▸ Task instructions: For each line below that holds the string "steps", add one to a tally; report that tally alone.
====== Dataset excerpt
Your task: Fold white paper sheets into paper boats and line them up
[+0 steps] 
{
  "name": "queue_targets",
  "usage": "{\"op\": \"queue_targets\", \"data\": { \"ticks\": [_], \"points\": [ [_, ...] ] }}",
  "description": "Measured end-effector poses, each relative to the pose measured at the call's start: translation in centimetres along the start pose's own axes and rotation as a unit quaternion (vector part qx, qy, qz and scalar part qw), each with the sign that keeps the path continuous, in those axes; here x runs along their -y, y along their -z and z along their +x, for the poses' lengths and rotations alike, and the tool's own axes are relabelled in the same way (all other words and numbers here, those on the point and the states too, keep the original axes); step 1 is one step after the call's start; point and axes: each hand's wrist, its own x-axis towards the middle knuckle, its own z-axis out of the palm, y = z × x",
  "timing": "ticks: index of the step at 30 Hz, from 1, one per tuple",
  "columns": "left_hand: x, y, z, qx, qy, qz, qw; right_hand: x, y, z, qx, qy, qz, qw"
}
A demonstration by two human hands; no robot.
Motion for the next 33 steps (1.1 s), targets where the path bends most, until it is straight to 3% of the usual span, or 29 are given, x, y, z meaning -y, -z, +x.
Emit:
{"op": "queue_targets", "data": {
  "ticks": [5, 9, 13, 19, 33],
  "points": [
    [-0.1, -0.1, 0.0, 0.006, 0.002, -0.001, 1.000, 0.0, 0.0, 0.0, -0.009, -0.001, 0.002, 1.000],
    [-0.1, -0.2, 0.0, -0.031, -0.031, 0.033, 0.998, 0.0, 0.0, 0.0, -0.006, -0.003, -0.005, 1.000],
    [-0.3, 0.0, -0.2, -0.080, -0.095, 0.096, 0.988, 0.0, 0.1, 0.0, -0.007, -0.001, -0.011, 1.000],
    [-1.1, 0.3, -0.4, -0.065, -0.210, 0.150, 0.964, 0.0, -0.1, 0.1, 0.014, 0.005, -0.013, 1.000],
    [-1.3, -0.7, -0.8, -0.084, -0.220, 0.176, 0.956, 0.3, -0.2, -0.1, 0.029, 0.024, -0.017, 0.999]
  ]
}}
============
▸ Answer: 2